How will you supervise and support your tutors?

In-Service Training

Regular in-service training is an integral part of a tutor’s ongoing support, helping your tutors consistently meet your expectations, support their students, and continue growing as educators within your district community. This training should refresh tutors’ knowledge of what was covered in their pre-service training, but also build on it by introducing more advanced content or facilitation strategies as tutors progress and gain experience.

Plan a scope and sequence for training, establish a regular cadence for sessions, and share the scope and sequence with your tutors ahead of time to help them plan ahead. However, remain flexible, and adapt or modify this plan as necessary: Just like your tutors, you should use your observations to identify and meet individual learning needs. If you notice common struggles across tutors, consider addressing these via in-service training sessions.

Ongoing Supervision and Support

The level of supervision and support should reflect tutor experience levels and tutoring program modality:

  • Heavy oversight and individual coaching support from a Site Director or Coach. Highly effective, but very time-intensive. Mandatory for less experienced tutors, but still helpful even for classroom teachers.
  • Daily oversight from school faculty with routine support from program staff. Most appropriate when tutors and teachers can collaborate intensively without running into problems with established collective bargaining agreements.
  • Virtual oversight and support. Most effective when the tutoring itself is completely (or mostly) virtual. Supervisors can either pop into sessions or record a session f to watch and later provide feedback.
  • Light oversight with peer support via professional development communities. Most effective with expert or master tutors (e.g., classroom teachers). Less experienced tutors will need more support than this.

Regardless of how intensive your support model is, tutor support has four key best practices: creating a culture of open communication and feedback, supporting tutors in creating their own goals for improvement, conducting regular observation and debrief cycles, and creating a clear rubric to assess tutor performance (see section title Rubrics). Read more about Tutor In-Service Training and Support on the National Student Support Accelerator website.

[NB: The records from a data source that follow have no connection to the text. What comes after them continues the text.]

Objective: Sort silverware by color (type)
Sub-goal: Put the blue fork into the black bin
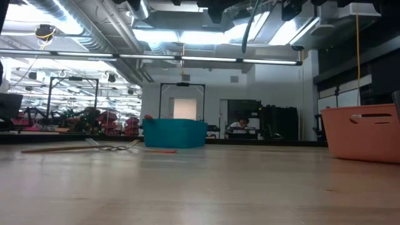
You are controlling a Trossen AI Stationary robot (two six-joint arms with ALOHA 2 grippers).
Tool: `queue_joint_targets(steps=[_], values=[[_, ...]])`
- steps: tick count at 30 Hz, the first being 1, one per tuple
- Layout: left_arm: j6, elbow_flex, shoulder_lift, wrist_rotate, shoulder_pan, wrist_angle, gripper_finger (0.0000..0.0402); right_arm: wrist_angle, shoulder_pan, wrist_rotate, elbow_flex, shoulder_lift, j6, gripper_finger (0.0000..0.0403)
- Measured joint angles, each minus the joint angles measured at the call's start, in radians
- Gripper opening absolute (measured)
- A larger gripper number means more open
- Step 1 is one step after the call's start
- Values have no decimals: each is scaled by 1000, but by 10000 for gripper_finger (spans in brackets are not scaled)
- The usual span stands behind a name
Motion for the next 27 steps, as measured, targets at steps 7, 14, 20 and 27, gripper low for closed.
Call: queue_joint_targets(steps=[7, 14, 20, 27], values=[[-1, 0, 0, -10, 1, -2, 8, 0, 1, 41, 0, 0, 0, 4], [-1, 0, 0, -11, 2, -3, 9, 0, 1, 49, 0, 0, 0, 2], [-1, 0, 0, -10, 2, -4, 10, 1, 1, 49, 0, 0, 0, 1], [-7, -2, 1, -17, 3, -17, 50, 15, 1, 49, 3, -3, 0, 0]])
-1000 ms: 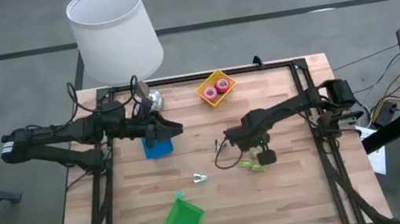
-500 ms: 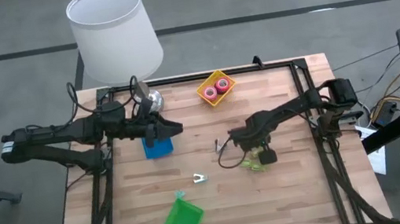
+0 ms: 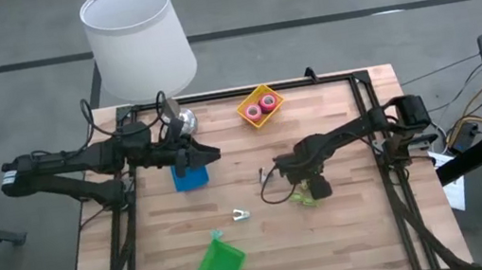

Staffing Needs for Tutor Supervision and Support

Depending on program scale and tutor type, you will need to decide if you are able to cover direct coaching and training through your centralized staffing model. If not, you may want to consider whether you should appoint school Site Directors or Coaches who are managed by district central personnel. Depending on the number of tutors per school and their experience level, a single Site Director or Coach could work across several schools.

Typical responsibilities of a School Site Director or Coach include:

  • Actively partnering with school administration to set a vision for tutoring at the school site.
  • Ensuring strong implementation of the tutoring program by reviewing data and making improvements.
  • Observing and providing feedback on strategies to facilitate adjustments when needed.
  • Providing ongoing coaching to tutors and sharing feedback from tutors with central district staff.